**Task data**
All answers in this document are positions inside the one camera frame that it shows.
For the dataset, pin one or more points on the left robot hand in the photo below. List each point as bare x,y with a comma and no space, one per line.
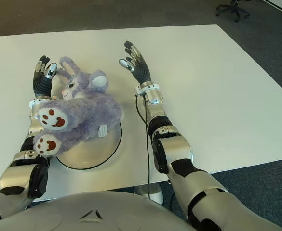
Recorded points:
42,83

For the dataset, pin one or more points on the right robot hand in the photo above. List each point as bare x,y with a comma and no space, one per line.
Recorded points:
139,68

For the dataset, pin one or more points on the purple plush bunny doll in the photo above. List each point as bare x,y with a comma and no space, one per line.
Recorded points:
83,113

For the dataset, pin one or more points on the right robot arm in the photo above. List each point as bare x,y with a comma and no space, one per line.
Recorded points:
174,149

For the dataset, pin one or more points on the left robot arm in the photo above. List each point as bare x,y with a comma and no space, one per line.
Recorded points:
31,113

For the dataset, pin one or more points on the white plate black rim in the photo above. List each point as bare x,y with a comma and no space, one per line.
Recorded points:
99,151

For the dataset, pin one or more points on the black office chair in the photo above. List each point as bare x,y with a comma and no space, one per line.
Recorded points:
233,9

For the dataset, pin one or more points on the white table leg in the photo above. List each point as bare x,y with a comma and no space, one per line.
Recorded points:
148,191

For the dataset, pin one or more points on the grey robot torso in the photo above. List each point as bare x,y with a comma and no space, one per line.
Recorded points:
95,214

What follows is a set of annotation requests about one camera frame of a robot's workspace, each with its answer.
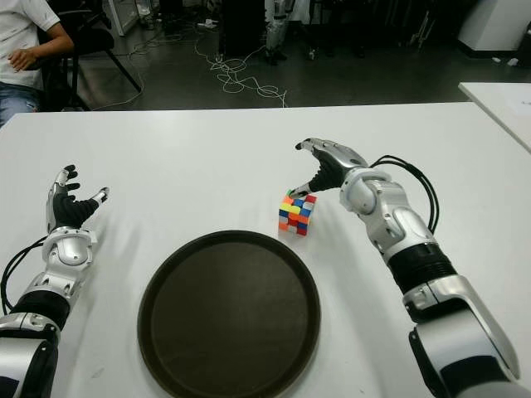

**What to produce**
One number answers this exercise: the count of lines above in which the word "frame" appears.

**Answer to this exercise**
2